A note on sad poems.

Writing a sad poem contains some sense of happiness.

It’s satisfying to read my thoughts on the page when those thoughts are exactly what I’m trying to say. Poetry can be interpreted hundreds of ways, but I know when I get it right regardless of how someone else may understand it. I don’t mind so much how other people read my words, so long as I’m confident in what I’ve said.

I’ve been writing a lot of sad things lately. But I’m not sad all the time.

When I feel sad, I write a poem. I’ll probably cry. Then I read over my work, I might edit a little, and then I don’t feel that sad anymore. And, okay, maybe I don’t feel quite ‘happy’ either, but just because I write sad poems does not mean I’m an overwhelmingly sad person. It’s just my way of processing the emotion and then having the peace to move forward.

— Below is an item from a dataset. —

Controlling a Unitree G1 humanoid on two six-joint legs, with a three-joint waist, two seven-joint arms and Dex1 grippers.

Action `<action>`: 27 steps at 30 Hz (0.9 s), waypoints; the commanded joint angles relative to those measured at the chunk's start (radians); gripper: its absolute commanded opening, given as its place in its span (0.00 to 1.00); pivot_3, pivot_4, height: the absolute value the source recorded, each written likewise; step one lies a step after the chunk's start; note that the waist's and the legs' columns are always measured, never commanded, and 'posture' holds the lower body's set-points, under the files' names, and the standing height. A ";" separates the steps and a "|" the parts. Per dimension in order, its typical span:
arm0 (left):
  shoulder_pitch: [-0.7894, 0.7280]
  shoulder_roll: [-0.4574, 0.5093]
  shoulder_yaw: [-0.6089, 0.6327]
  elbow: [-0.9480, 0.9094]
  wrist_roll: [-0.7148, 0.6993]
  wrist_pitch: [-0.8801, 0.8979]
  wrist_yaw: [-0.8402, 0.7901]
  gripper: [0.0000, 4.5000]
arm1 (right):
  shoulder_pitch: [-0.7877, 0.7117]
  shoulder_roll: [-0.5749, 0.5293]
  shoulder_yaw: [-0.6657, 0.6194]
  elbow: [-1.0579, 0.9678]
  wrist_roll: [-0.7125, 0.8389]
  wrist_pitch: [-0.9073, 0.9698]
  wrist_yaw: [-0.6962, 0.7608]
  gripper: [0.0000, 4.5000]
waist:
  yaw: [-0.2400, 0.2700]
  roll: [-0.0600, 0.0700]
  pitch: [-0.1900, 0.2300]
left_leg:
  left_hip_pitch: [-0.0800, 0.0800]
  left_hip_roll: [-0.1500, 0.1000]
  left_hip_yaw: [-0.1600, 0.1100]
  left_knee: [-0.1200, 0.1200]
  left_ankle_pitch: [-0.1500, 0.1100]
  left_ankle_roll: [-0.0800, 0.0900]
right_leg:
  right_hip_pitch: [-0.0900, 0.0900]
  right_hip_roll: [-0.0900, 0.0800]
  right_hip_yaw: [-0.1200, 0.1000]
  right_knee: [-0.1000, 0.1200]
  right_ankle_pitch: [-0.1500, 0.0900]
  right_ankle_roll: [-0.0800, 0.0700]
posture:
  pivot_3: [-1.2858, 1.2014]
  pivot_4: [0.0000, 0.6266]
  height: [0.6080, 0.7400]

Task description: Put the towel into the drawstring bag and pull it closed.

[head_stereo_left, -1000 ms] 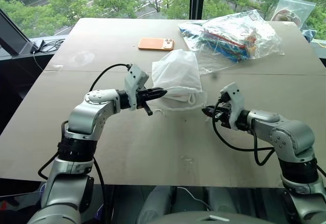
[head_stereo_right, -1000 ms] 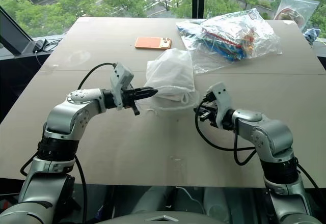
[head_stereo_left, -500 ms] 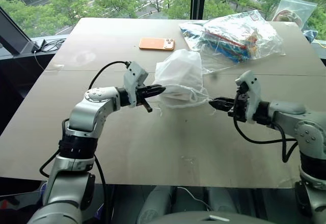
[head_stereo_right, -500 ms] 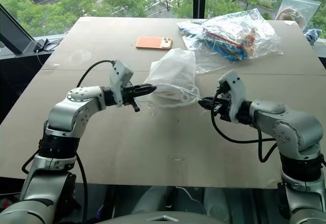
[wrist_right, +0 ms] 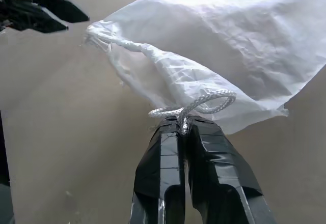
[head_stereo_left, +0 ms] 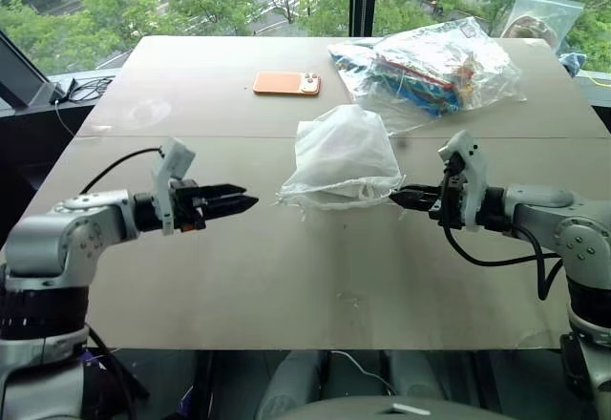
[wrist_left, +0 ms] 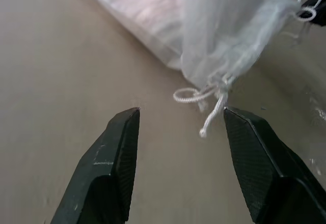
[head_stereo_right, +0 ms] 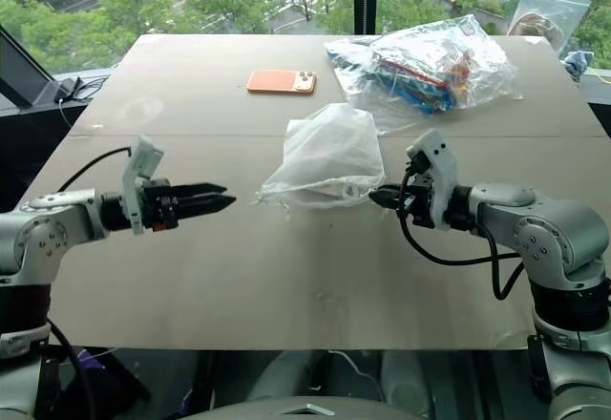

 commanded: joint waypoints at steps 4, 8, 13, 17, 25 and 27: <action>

So I’ve been writing a lot of sad things lately. But outside of these poems, I’m relatively content. Not quite happy, but then sometimes I am. In the least, I’m not sad all the time. Poetry lifts that burden off me, to an extent, so long as those poems are not written just for the sake of it. If the poems are genuinely processing the emotion, then they help me feel better. But if they’re written for the sake of pulling myself into sadness then they make me feel worse. So far, this hasn’t happened because all my poems have been to process and move on from what caused the sadness. I don’t dwell unnecessarily long on what I’ve written, but use these poems more as landmarks that, when I look back, point to the different stages of my life.

I was looking through my latest blog posts, and the poems haven’t been happy. But once I write them, once I post them, I am not unhappy. They’re reminders of what I did feel but I do not carry them around all day. And that’s important when it comes to writing about real, emotional things. You can use what you’ve felt, but you can’t take it all everywhere you go. At some point, we do need to let go and let ourselves move forward.